Furthermore, if you want the metrics that have more than 1000 requests, then you can add a filter like this.
So, we can see only the metrics more than 1000 requests.
We can see the specified filters by pressing ctrl + ‘o‘ key like this.
These are the current filters.
We can clear the current filters by pressing ‘=’ key like this.
The filters are cleared.
The last feature I’d like to introduce here is the drill-down feature.
We can drill down from Namespace to Tables, from Table to Regions, or from RegionServer to Regions.
With this feature, we can find the “Hot Spot” region easily.
We can drill down by selecting a record you want to drill down and pressing i key.
I’ll show you demo of it.
If you want to drill down the “default” namespace to the tables,
you can move to the namespace mode
and select the “default” namespace and then press ‘i’ key.
So you can see the metrics for the tables in the “default” namespace.
Furthermore, if you want to drill down from the “test” table to the regions,
select “test” table and press ‘i’ key,
so you can see the metrics for the regions of the “test” table.
Similarly, you can drill down from a RegionServer to regions.
Move to the RegionServer mode and select one of the RegionServers and press ‘i’ key.
So you can see the metrics for the regions on the selected RegionServer.
That’s it for the demonstrations of the features of htop.
Next, let me talk about the internals of htop.
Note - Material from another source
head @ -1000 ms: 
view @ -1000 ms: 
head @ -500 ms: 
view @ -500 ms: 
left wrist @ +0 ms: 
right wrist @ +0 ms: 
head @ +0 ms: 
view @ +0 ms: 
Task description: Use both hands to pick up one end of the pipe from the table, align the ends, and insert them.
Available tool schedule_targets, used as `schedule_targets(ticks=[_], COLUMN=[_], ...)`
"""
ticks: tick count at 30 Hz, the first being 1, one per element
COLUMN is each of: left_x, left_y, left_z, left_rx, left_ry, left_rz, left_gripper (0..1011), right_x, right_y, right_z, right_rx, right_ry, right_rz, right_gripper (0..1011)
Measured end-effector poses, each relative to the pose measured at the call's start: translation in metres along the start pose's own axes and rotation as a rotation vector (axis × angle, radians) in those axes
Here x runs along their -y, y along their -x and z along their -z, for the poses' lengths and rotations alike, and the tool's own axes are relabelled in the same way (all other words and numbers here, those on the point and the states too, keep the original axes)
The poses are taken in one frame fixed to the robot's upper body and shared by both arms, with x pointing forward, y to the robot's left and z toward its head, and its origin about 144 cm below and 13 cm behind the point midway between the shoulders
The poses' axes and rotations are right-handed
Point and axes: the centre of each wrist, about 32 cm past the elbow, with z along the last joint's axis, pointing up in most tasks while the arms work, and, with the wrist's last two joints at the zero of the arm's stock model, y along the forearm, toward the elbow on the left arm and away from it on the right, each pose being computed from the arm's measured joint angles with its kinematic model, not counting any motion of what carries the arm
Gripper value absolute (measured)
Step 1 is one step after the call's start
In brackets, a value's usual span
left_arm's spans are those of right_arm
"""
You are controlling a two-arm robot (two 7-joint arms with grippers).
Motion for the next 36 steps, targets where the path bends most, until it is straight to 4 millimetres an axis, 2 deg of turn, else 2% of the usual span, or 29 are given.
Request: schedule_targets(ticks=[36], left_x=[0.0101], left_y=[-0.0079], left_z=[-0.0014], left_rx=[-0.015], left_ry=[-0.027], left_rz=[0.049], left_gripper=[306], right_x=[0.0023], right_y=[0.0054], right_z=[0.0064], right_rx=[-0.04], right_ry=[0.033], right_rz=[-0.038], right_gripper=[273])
Currently, htop gets the metrics from ClusterMetrics class from Admin.getCusterMetrics method because that needs to access only HBase Master to do that.
So if we add more metrics to htop, we first need to add more metrics to ClusterMetrics class.
Actually, the metrics from JMX endpoints will give more metrics to us, but it needs to access all RegionServers, which might cause scalability issues.
So I decided not to use JMX endpoints for htop.
In this slide, I’ll talk about the current status of htop.
As mentioned, htop hasn’t been committed yet, and it’s a work in progress actually.
However, the basic features have been implemented as I showed you in the demonstrations.
The remaining tasks for it are some code refactoring and adding some tests. I also need to make documentation for it.
Maybe, it will be ready for review next month, and once the review is passed, it will be committed.
And, htop in the future.
Currently, I’m developing this tool for the master branch and branch-2. So as a next step, we need to support branch-1.
And we should add more metrics so that we can see more information from htop.
Especially, adding response time metrics is required because they are very important for performance troubleshooting.
And we can add the metrics per Column Family, User and Operation like GET, PUT, SCAN.
And I’m thinking about adding system information like CPU usage and memory usage, which might be useful.
In addition to that, we can add the useful features in Unix top command like Color mappings or Batch mode.
That’s all from my side. We hope this presentation was informative for you. Thank you very much.